**Task:**
Give back exactly the lines of the material below that start at the line containing "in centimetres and" and end at the line containing "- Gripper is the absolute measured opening", and no others.

▼

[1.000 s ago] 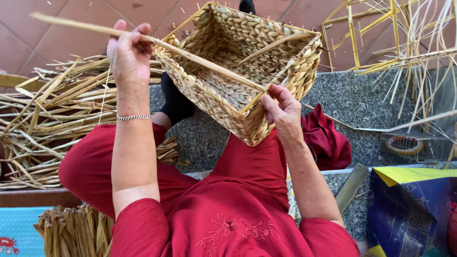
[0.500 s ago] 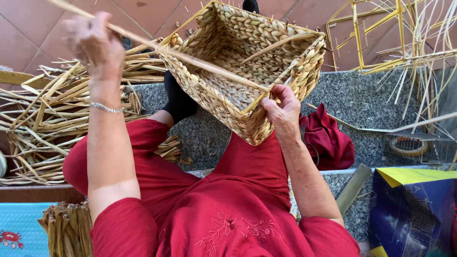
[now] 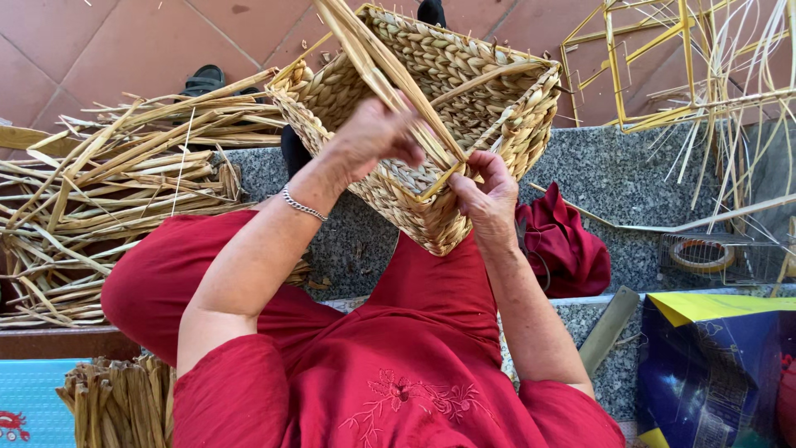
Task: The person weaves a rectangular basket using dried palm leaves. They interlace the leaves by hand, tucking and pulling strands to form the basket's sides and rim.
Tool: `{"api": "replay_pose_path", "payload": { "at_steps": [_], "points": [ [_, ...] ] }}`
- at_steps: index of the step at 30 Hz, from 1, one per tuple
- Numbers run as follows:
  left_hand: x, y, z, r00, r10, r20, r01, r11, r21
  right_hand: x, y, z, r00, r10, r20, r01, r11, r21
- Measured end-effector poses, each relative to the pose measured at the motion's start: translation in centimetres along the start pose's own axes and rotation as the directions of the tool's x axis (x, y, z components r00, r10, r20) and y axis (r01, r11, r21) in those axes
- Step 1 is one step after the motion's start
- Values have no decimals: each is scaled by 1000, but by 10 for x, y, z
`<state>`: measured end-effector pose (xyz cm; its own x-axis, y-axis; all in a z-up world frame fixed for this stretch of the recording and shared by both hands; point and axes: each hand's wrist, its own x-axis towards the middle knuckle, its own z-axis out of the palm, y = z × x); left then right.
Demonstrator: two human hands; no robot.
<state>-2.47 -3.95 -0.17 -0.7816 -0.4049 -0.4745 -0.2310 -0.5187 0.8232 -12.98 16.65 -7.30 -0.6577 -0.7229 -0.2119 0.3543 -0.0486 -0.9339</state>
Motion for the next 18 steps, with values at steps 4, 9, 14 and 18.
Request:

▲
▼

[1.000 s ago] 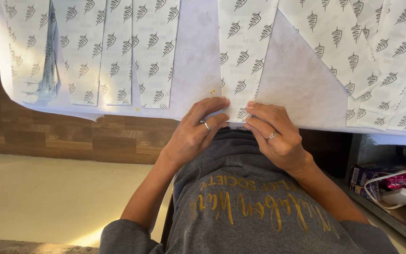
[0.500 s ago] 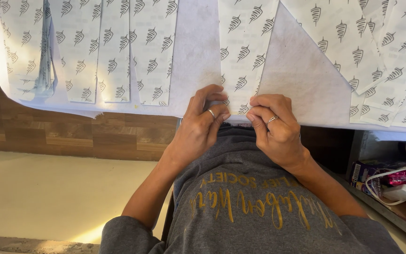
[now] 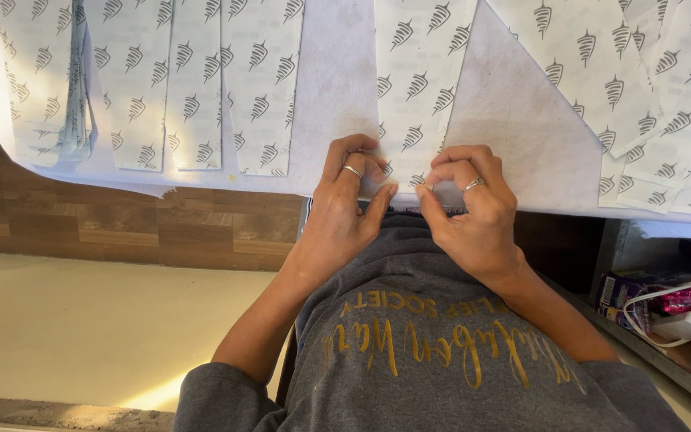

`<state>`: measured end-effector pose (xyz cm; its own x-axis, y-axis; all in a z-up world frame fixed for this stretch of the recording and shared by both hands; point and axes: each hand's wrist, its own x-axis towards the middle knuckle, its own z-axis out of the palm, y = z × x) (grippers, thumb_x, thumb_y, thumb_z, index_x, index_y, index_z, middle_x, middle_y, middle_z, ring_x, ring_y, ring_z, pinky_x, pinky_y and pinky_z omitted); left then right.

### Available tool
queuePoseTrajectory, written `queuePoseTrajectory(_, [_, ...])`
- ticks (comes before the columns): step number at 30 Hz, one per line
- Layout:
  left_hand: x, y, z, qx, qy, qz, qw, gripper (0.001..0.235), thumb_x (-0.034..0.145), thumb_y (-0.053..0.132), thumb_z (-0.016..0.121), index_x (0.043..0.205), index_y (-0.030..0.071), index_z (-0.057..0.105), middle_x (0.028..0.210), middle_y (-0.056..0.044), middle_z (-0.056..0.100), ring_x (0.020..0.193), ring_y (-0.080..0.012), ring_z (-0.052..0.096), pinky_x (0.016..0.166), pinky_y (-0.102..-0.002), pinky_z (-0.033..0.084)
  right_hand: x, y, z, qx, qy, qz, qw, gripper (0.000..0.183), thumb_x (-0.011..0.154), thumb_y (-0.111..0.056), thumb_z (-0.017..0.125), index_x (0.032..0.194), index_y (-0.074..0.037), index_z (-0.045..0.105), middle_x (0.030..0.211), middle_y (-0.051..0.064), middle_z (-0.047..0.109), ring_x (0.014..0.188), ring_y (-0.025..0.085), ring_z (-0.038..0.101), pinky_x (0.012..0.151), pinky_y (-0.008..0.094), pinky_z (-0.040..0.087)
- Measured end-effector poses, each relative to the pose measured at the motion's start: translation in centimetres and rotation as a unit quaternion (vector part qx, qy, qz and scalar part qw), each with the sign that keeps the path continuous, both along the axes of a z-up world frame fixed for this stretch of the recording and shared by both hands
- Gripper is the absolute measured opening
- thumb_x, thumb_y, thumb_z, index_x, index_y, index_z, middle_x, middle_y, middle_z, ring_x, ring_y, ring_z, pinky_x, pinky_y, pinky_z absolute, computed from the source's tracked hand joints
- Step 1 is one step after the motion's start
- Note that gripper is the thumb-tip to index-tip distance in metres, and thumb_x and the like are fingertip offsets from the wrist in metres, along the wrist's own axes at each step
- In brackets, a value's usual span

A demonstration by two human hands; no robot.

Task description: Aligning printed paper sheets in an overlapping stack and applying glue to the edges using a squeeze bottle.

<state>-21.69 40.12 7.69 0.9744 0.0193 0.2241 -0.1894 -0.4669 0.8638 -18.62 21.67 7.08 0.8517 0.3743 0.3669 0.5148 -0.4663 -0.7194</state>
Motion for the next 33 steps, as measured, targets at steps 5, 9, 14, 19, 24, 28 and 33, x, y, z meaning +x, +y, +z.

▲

**Answer space:**
- Measured end-effector poses, each relative to the pose measured at the motion's start: translation in centimetres and rotation as a unit quaternion (vector part qx, qy, qz and scalar part qw), each with the sign that keeps the path continuous, both along the axes of a z-up world frame fixed for this stretch of the recording and shared by both hands
- Gripper is the absolute measured opening

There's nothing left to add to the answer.